# R9 390 Anzeigetreiber reagiert nicht mehr... (Firefox, Hardwarebeschleunigung)



## Hemisfear666 (9. November 2015)

Ahoi!

Win7 64bit + Firefox 32bit + Hardwarebeschleunigung aktiv + Videos -> 
Anzeigetreiber reagiert nicht mehr und wurde wiederhergestellt aka TDR.

Mögliche Abhilfe:
DDU (Display Driver Uninstaller) im abgesicherten Modus starten lassen.
Alles von AMD deinstallieren lassen.
Reboot.
Catalyst installer starten, entpacken lassen aber anschließend NICHT installieren.

Gerätemanager -> Grafikkarte -> Treiber aktualisieren -> Auf dem Computer suchen -> Pfad wählen...

In meinem Fall:
C:\AMD\AMD-Catalyst-15.7.1-With-DOTNet45-Win7-64bit

Seitdem läufts bei mir einwandfrei.

Hab den Tipp aus dem AMD community Forum. klick mich

Vlt hilfts ja jemandem hier. Ich selbst war kurz davor die GraKa vom Balkon zu werfen. 

edit:
Alternativ kann man die Hardwarebeschleunigung im Browser deaktivieren. Schaut beim Scrollen aber "pfui" aus.

edit2: siehe post #2


----------



## Hemisfear666 (20. November 2015)

Update:
Ein paar Tage lief es gut. Dann kamen die Fehler wieder.
Dauerhaft ohne Hardwarebeschleunigung zu browsen hält mein Augenlicht nicht aus.

Also mal die "Museumsstücke" reaktiviert: HD 4870 und GTX 280X -> die laufen einwandfrei.

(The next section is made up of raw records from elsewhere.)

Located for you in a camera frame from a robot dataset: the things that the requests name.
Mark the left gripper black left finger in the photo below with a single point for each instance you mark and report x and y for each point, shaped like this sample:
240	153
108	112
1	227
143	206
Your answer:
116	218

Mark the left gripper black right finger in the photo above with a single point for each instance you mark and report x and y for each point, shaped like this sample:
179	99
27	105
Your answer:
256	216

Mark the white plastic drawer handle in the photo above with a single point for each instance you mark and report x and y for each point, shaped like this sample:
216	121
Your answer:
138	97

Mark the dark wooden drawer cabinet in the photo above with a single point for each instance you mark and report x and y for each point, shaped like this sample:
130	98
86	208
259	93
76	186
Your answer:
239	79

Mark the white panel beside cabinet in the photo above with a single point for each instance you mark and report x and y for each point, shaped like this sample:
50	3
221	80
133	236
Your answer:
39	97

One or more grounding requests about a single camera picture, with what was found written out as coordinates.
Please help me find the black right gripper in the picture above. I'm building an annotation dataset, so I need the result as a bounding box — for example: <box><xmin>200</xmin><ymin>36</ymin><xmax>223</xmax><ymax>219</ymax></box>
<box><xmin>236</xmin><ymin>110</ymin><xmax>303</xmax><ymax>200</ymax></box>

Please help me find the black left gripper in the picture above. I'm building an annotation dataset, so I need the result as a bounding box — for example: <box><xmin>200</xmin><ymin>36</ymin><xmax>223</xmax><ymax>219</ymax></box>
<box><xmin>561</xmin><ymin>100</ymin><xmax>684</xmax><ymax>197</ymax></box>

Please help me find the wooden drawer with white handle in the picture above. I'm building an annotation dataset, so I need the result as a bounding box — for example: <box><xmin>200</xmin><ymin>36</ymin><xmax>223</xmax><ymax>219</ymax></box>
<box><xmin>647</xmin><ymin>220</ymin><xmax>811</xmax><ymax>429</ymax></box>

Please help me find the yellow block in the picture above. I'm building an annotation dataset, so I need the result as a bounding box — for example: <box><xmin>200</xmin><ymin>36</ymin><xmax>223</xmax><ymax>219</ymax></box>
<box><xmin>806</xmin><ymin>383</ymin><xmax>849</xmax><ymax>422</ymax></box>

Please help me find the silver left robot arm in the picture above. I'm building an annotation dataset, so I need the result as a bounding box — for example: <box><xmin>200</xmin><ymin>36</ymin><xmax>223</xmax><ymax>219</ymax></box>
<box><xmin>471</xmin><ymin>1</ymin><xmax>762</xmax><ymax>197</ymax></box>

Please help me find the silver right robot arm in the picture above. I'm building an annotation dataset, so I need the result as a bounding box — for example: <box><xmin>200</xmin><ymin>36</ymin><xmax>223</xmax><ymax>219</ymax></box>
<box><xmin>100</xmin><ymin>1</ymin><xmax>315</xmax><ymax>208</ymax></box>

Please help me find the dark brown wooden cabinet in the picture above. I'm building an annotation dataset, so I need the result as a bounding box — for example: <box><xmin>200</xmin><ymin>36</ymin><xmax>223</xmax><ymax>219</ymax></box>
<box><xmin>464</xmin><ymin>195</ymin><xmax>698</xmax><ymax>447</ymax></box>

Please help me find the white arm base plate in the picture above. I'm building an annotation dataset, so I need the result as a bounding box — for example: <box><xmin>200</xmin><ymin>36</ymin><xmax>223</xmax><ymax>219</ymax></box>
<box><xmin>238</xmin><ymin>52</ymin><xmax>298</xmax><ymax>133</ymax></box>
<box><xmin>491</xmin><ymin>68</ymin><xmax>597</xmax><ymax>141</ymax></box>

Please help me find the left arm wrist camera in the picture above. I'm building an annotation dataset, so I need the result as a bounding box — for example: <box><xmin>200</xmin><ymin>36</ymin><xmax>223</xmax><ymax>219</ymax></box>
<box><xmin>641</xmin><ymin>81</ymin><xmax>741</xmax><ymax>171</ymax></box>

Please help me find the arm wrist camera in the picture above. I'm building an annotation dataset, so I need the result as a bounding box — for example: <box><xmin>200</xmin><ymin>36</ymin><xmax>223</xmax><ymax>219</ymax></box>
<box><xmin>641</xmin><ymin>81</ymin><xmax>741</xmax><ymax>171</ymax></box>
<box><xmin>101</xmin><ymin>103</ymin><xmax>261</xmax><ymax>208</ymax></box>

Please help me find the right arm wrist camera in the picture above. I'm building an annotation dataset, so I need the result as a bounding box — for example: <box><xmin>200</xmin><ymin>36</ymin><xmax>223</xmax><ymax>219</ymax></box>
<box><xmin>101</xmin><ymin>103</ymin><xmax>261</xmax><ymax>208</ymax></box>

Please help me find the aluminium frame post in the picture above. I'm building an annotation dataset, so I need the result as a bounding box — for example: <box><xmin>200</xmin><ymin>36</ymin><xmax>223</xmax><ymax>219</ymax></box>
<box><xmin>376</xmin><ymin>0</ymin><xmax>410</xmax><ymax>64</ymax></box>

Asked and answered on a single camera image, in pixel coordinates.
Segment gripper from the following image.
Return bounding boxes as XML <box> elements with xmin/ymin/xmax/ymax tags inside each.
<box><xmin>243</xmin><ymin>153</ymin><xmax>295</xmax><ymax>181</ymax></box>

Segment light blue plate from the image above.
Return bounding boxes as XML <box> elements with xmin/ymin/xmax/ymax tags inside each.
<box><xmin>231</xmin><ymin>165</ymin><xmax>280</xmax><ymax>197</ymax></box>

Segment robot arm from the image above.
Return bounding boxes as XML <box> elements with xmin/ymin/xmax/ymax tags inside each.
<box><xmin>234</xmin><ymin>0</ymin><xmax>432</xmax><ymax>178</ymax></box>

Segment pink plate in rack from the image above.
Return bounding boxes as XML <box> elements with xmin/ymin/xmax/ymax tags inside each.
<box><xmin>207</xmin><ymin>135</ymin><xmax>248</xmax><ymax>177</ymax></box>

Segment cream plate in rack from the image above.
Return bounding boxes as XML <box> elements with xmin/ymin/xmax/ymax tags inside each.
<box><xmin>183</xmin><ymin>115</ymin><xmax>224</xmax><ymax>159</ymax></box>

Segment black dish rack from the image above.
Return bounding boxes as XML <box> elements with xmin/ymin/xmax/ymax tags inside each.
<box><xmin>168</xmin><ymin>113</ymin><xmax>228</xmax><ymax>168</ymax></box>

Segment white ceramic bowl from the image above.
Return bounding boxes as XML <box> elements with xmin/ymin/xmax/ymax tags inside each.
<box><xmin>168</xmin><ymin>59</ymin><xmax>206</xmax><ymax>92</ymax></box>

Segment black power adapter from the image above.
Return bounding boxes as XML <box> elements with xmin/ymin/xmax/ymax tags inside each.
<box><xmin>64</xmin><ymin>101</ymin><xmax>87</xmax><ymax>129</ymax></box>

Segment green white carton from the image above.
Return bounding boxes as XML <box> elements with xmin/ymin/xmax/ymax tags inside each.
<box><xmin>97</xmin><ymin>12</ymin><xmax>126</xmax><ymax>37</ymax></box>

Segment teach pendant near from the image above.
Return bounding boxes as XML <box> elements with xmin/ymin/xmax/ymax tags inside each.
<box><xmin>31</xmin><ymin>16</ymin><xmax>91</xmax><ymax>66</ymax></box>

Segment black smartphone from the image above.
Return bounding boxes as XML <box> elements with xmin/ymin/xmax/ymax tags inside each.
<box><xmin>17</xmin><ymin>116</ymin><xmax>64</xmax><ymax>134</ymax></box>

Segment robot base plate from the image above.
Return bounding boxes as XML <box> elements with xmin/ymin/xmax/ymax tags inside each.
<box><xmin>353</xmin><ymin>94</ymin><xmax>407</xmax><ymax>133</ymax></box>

Ein IT-Kumpel meinte: da passt was nicht mit der Videobeschleunigung.
siehe Video Acceleration

Noch ein paar Details zum Fehlerbild:
Im Idle hatte die Karte 42°C GPU temp - nach einem Anzeigetreiber-TDR-Gespuke waren es 52°C GPU temp. 
Die Karte kühlte nicht mehr runter. Erst nach einem Reboot waren es wieder 42°C Idle.
Spielabstürze hatte ich keine. Konnte sie nach einem TDR aber nicht mehr starten. Also reboot.

Die Karte befindet sich mittlerweile auf einer Odysee (Händler-> Vorlieferant -> Draukas Werkbank? )
Soll 3-4 Wochen dauern (Österreich).

@Drauka: Meld mich in naher Zukunft mal per PN mit meiner Seriennummer.


----------



## Drauka (23. November 2015)

Wenn Du die über den Händler reklamiert hast, dann landet die nicht bei mir


----------



## FetterKasten (27. November 2015)

Umtauschen.

Das lustige in dem Forum ist, zu vielen Fehlern gibt es in der Vergangenheit schon 20 Threads, wird aber nie danach geschaut, sondern immer neue aufgemacht und verzweifelt nach der selben Lösung geschaut^^

Das Problem scheint häufig vorzukommen bei der R9 Serie


----------



## Hemisfear666 (28. November 2015)

Ja, zu 99% geht es um ingame-Treiberabstürze.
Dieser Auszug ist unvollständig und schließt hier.